** WHAT IS BEING ASKED **
Starting at the line containing "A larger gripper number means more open" and ending at the line containing "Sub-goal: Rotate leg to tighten", print every line of the material below exactly, both ends included, and stop there.

- Opening Delimiter -

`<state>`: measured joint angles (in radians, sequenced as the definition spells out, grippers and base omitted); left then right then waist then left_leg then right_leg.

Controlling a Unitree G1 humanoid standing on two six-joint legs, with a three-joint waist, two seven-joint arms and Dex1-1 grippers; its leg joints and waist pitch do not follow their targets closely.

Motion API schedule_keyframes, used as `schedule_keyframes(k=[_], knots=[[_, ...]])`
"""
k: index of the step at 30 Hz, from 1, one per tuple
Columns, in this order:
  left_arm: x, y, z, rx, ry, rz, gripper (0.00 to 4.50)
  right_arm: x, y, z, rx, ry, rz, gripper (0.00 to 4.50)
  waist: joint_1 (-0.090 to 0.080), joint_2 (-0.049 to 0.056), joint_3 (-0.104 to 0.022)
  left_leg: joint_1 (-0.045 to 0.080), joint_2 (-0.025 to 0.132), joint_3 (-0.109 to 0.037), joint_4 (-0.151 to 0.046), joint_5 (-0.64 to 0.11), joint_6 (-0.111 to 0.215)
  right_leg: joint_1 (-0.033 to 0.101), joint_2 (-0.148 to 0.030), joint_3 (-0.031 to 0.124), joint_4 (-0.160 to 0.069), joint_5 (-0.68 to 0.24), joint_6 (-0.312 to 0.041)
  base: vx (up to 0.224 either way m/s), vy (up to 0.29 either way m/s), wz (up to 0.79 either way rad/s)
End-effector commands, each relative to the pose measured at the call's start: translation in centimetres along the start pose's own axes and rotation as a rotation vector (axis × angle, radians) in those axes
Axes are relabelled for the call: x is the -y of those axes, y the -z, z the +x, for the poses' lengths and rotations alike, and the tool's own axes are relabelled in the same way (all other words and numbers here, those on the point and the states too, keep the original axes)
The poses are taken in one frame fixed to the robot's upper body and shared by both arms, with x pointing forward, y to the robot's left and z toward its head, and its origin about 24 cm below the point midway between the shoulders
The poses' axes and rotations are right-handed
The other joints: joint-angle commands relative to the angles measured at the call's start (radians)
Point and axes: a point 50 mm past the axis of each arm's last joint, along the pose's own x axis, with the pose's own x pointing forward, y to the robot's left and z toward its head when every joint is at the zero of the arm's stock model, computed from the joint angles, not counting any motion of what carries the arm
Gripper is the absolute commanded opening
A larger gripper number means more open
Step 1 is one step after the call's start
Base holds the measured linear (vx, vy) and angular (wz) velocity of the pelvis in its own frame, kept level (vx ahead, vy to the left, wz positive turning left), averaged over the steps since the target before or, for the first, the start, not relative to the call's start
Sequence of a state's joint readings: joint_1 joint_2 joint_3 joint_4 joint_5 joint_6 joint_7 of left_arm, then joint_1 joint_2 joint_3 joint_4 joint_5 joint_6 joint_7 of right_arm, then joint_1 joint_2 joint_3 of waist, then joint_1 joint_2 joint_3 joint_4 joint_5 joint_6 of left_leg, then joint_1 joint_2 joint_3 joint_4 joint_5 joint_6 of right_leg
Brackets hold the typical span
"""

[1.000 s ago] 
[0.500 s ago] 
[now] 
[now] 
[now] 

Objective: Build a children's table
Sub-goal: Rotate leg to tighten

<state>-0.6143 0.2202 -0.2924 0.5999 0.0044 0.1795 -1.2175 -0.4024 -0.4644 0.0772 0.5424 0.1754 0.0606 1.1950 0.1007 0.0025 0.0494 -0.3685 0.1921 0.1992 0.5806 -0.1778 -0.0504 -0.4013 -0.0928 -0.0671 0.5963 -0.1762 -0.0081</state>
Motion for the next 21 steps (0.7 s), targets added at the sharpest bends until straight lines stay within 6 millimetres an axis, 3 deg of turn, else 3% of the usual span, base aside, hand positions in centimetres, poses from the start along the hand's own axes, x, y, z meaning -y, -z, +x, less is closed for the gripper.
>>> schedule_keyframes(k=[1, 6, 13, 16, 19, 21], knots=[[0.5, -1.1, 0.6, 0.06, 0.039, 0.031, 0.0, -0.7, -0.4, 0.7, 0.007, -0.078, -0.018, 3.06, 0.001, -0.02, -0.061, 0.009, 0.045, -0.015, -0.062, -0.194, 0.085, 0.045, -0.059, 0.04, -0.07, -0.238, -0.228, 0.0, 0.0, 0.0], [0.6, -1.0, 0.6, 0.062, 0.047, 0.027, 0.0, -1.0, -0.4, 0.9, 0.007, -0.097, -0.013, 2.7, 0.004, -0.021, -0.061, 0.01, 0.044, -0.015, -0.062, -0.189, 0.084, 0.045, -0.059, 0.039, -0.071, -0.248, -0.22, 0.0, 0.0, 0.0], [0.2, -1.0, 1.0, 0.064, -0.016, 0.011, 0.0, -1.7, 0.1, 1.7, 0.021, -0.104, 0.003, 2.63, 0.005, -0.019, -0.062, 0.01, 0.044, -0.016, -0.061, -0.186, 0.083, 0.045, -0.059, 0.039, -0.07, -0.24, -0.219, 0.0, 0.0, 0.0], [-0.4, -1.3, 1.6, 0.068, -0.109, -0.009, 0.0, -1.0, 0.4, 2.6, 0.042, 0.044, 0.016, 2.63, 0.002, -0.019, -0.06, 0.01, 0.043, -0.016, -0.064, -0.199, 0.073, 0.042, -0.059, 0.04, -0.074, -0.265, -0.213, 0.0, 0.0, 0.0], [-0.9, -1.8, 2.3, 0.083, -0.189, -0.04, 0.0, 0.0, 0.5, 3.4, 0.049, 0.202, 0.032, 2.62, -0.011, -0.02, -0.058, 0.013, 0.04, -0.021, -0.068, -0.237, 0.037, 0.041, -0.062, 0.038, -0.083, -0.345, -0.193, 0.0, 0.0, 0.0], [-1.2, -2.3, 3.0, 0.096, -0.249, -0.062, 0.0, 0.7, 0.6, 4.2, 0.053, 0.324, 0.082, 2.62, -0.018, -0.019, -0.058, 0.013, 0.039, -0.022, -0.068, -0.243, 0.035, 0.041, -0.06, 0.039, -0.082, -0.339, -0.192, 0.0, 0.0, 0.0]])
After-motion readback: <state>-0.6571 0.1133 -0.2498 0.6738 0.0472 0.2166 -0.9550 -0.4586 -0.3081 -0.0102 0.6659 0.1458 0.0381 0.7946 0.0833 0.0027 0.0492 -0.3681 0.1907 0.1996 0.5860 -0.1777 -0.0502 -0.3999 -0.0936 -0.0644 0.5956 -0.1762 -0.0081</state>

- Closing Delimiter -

** REPLY TO THE EXERCISE **
A larger gripper number means more open
Step 1 is one step after the call's start
Base holds the measured linear (vx, vy) and angular (wz) velocity of the pelvis in its own frame, kept level (vx ahead, vy to the left, wz positive turning left), averaged over the steps since the target before or, for the first, the start, not relative to the call's start
Sequence of a state's joint readings: joint_1 joint_2 joint_3 joint_4 joint_5 joint_6 joint_7 of left_arm, then joint_1 joint_2 joint_3 joint_4 joint_5 joint_6 joint_7 of right_arm, then joint_1 joint_2 joint_3 of waist, then joint_1 joint_2 joint_3 joint_4 joint_5 joint_6 of left_leg, then joint_1 joint_2 joint_3 joint_4 joint_5 joint_6 of right_leg
Brackets hold the typical span
"""

[1.000 s ago] 
[0.500 s ago] 
[now] 
[now] 
[now] 

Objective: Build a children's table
Sub-goal: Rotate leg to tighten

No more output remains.